# DATA

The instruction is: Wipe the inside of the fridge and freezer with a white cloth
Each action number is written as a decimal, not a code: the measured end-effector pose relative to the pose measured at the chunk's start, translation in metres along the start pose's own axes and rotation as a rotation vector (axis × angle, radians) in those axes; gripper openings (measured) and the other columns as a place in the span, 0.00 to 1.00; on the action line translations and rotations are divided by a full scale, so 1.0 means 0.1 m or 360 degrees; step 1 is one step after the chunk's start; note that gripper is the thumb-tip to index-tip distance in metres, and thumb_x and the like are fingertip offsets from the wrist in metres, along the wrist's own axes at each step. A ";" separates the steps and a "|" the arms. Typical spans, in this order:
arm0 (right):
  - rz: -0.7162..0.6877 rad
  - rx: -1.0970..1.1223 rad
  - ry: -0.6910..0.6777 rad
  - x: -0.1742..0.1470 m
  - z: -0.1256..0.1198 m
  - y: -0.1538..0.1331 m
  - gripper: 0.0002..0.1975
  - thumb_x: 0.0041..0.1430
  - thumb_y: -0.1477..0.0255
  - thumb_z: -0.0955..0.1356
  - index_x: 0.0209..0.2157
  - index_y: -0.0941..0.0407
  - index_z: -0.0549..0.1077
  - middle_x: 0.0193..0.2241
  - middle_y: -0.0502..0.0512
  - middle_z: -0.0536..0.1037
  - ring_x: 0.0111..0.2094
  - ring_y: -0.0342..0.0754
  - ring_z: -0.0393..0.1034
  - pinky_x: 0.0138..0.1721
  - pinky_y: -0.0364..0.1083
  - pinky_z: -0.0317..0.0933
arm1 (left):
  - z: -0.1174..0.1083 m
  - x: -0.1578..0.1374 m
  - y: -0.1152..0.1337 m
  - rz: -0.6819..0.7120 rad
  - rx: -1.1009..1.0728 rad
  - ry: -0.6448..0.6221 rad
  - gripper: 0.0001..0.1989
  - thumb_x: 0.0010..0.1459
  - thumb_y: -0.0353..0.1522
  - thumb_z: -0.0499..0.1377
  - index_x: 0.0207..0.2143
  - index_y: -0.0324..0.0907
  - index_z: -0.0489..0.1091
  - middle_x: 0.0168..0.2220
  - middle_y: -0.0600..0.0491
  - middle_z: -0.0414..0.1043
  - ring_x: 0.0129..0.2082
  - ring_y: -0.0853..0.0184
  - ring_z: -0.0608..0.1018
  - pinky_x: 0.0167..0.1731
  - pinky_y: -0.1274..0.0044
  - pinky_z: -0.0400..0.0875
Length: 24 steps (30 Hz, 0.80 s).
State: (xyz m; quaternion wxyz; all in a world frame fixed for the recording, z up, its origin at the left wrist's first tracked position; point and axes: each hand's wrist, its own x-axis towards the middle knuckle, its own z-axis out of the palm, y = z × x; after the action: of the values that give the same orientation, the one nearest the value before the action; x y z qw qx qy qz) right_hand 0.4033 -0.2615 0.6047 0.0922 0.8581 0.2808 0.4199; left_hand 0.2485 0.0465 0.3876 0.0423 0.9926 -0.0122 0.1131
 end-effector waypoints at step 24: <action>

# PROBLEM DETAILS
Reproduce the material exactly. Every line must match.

# RESULT OF THE EXERCISE
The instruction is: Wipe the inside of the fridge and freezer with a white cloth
Each action number is written as a decimal, not a code: the measured end-effector pose relative to the pose measured at the chunk's start, translation in metres along the start pose's own axes and rotation as a rotation vector (axis × angle, radians) in those axes; gripper openings (measured) and the other columns as a place in the span, 0.00 to 1.00; on the action line translations and rotations are divided by a full scale, so 1.0 means 0.1 m or 360 degrees; step 1 is one step after the chunk's start; note that gripper is the thumb-tip to index-tip distance in metres, and thumb_x and the like are fingertip offsets from the wrist in metres, along the wrist's own axes at each step. A ";" separates the steps and a "|" the arms. Typical spans, in this order:
arm0 (right):
  - rz: -0.7162..0.6877 rad
  - rx: -1.0970..1.1223 rad
  - ry: -0.6910..0.6777 rad
  - x: -0.1742..0.1470 m
  - z: -0.1256..0.1198 m
  - y: -0.1538..0.1331 m
  - gripper: 0.0002..0.1975
  - thumb_x: 0.0041..0.1430
  - thumb_y: -0.1477..0.0255
  - thumb_z: -0.0955..0.1356
  - index_x: 0.0209..0.2157
  - index_y: -0.0941..0.0407
  - index_z: -0.0549..0.1077
  - middle_x: 0.0193..0.2241
  - middle_y: -0.0502..0.0512
  - middle_z: -0.0536..0.1037
  - ring_x: 0.0111..0.2094
  - ring_y: -0.0342..0.0754
  - ring_z: -0.0393..0.1034
  - pinky_x: 0.0138..0.1721
  - pinky_y: -0.0364..0.1083
  - pinky_z: -0.0317..0.0933
arm1 (left):
  - z: -0.1174..0.1083 m
  - x: -0.1578..0.1374 m
  - y: -0.1152..0.1337 m
  - rz: -0.6819..0.7120 rad
  - rx: -1.1009..1.0728 rad
  - ry: -0.6448..0.6221 rad
  - gripper: 0.0001..0.1989
  - thumb_x: 0.0010..0.1459
  - thumb_y: -0.0353..0.1522
  - thumb_z: -0.0499..0.1377
  - index_x: 0.0207..0.2143
  - index_y: -0.0324..0.0907
  - index_z: -0.0489..0.1091
  - middle_x: 0.0168..0.2220
  - middle_y: -0.0600..0.0491
  - middle_z: -0.0414..0.1043
  - ring_x: 0.0129..0.2082
  - ring_y: -0.0853..0.0184
  - ring_z: -0.0608..0.1018
  - pinky_x: 0.0167..0.1731
  - pinky_y: -0.1274..0.0044
  - pinky_z: -0.0400..0.0875
Length: 24 steps (30 Hz, 0.80 s).
State: (xyz m; quaternion wxyz; all in a world frame fixed for the recording, z up, its origin at the left wrist's first tracked position; point and axes: each hand's wrist, its own x-axis towards the middle knuckle, its own z-axis out of the palm, y = z × x; after the action: of the values that give the same orientation, the one nearest the value before the action; x y z qw qx qy qz) right_hand 0.4033 -0.2615 0.6047 0.0922 0.8581 0.2808 0.4199; left_hand 0.2485 0.0465 0.3876 0.0423 0.9926 -0.0122 0.1131
 end-effector waypoints at step 24: <action>

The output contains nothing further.